All around the mulberry bush. . .You’re still walking because she’s still walking. Or maybe you walk for him. Or maybe you walk for them. Circle after circle, you want to walk for them. the monkey. . . You arrived together the three of, still wearing matching high school class rings, braids of memories binding you together. First licensed drives, windows down, speakers rattling, voices tangled in song. Friday night parties, bonfires and warm beers in the same backwoods where your parents first drank. Her pregnancy scare. His family fistfights. Your flirtation with pills. chased the weasel. . . . Today’s one of those days you and he and she sang about on those shared drives, one of the days you conjured together on Friday nights as the bonfire dimmed, cold settling into the greying backwoods. First day of college. There’s still the three of you, but the rest is all new, all strangers in a strange landscape cajoled into a giant game of musical chairs. Freshmen orientation is weird. The monkey thought. . .There’s power in threes you remind yourself as you march. You think musketeers and tenors. You think clover leaves. You think pigs and bears. You think Moe, Larry, and Curly. You think Father, Son, and Holy Ghost. You feel this power, an electric tingle where you hold his shoulders and she holds yours, feathery light of dusk reaching for the three of you circling two remaining chairs. ‘twas all in good fun. . .There used to so many of you walking, hundreds, maybe thousands, pie-faced kids from towns you’ve never heard of in corners of the state you never been, all of you circling, circling together.

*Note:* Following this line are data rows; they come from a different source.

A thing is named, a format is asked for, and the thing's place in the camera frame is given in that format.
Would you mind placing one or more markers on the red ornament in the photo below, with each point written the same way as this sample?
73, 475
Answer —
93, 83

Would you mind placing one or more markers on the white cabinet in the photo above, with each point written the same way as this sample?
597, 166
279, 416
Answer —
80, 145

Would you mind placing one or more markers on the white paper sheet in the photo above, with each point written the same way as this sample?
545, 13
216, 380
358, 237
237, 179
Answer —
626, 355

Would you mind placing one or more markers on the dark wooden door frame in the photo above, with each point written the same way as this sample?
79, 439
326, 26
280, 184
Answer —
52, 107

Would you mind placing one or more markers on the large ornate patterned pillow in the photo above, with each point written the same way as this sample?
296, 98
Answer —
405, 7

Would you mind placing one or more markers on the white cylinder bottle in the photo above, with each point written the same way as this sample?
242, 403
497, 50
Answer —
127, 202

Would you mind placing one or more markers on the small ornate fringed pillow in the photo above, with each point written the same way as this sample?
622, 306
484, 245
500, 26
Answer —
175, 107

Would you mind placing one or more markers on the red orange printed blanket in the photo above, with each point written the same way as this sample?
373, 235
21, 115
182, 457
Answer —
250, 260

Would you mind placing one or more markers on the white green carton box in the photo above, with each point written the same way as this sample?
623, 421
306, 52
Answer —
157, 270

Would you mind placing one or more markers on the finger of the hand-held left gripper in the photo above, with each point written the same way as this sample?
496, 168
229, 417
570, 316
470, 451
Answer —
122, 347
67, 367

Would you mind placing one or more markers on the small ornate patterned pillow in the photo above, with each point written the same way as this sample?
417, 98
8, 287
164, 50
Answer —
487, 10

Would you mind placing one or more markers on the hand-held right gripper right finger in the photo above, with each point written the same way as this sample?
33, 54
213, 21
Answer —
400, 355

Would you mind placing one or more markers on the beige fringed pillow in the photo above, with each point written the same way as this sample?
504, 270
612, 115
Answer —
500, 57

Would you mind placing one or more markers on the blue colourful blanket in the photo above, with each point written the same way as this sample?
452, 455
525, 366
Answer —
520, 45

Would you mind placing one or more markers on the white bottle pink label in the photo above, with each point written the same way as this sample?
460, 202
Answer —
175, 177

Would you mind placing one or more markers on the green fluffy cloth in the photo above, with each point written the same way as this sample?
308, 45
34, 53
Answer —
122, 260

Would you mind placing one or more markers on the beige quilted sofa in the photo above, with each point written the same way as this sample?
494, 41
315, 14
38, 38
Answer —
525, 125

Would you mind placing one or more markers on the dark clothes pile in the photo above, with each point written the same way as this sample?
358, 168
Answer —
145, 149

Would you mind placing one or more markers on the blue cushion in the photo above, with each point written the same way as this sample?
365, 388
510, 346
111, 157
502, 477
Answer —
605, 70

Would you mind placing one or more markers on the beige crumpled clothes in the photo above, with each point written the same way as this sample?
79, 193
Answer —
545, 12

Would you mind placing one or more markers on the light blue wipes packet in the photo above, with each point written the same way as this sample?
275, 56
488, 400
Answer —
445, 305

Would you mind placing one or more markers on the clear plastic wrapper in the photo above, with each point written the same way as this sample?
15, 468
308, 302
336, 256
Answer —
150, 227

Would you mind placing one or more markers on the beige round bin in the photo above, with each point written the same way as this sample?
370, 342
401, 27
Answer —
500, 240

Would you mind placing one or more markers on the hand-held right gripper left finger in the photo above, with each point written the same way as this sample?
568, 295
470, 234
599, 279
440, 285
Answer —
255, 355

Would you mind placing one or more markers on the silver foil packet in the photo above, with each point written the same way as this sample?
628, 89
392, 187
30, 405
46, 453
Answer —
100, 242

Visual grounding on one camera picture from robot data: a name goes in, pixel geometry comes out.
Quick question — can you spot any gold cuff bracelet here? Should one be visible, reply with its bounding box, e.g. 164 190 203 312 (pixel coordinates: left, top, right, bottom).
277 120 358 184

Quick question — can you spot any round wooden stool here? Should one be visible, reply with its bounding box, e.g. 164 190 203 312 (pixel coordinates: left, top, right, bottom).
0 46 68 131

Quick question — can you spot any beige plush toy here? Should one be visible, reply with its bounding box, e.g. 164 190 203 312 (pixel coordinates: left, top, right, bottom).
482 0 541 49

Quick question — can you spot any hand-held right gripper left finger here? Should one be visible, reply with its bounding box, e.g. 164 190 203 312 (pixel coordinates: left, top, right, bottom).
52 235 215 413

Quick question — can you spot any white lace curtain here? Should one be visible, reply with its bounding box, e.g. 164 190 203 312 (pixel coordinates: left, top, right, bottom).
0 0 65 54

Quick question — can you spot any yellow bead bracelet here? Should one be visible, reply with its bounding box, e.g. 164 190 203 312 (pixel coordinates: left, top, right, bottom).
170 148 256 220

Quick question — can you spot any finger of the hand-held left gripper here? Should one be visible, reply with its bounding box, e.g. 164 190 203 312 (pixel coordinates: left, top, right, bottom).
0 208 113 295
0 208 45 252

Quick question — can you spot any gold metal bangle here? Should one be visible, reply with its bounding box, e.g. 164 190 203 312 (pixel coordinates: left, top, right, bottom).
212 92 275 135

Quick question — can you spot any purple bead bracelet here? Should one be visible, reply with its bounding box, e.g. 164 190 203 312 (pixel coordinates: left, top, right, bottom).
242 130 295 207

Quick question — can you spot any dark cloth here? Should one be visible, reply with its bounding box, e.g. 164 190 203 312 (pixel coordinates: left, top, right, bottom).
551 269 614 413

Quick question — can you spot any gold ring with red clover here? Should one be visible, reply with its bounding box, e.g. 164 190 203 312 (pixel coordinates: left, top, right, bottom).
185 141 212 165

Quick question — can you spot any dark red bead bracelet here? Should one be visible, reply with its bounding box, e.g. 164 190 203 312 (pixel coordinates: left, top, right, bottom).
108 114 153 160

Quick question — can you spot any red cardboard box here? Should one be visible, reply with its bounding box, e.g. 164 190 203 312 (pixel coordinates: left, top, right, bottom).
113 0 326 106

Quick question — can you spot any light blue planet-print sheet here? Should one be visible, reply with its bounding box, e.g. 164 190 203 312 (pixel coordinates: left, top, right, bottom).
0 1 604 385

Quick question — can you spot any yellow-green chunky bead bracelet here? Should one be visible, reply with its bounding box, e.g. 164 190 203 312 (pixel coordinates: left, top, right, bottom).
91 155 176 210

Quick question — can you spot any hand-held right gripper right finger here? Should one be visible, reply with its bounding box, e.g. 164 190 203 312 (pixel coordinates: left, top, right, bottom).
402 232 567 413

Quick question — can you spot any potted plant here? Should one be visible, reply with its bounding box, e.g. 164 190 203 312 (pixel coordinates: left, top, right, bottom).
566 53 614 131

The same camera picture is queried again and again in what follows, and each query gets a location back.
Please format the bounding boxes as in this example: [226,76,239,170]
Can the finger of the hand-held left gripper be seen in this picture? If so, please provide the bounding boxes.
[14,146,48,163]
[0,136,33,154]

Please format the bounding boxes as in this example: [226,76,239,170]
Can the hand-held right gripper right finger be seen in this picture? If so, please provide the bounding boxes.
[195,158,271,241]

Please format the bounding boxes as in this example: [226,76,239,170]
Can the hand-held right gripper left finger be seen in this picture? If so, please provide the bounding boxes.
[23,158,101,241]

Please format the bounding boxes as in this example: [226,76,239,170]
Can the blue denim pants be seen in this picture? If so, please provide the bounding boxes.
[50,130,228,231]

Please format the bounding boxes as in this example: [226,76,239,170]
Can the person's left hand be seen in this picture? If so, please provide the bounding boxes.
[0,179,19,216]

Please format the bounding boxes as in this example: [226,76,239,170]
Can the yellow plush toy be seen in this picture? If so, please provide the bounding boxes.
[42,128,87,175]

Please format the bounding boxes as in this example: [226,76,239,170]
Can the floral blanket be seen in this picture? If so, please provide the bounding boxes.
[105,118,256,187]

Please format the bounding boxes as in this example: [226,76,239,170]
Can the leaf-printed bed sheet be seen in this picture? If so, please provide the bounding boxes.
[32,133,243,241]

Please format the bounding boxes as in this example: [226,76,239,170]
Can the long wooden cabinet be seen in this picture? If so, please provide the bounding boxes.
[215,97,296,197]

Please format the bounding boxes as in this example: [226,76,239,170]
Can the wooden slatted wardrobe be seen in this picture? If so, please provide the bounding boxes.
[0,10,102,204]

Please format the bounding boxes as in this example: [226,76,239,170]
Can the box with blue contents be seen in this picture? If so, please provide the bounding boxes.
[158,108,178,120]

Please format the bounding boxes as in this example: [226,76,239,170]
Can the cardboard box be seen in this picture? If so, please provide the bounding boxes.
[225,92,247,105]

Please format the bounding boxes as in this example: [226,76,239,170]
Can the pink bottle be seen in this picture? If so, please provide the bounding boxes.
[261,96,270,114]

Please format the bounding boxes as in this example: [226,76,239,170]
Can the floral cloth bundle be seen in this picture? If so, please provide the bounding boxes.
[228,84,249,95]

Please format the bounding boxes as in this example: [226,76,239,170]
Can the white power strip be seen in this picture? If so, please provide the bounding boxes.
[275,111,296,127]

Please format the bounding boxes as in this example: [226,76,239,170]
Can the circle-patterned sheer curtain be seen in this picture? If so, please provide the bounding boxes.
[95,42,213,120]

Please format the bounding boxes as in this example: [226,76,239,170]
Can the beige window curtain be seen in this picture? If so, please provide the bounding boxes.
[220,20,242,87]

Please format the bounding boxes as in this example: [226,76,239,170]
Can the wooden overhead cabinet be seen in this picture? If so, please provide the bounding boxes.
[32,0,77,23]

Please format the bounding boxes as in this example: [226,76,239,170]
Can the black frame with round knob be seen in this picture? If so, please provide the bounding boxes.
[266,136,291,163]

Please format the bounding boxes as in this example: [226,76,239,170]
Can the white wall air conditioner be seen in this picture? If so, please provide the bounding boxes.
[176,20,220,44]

But not really. He matters. She matters. The rest didn’t. The rest don’t. The rest were just bodies filling spaces you and he and she didn’t want, just hips shimmying to kids’ songs crackling out of boombox speakers, just open mouths laughing in the liminal space between childhood games and grownup aches. Pop!

The rest are all just footfalls vanished now, and all that remains is the earth trampled under your feet, his shoulders skittering away from your fingertips, her breath skating across the back of your neck, the fading last note of a song you never wanted to end, and places enough for two, hip to hip, and the ghost of a spot for a third heavy with longing like a phantom limb.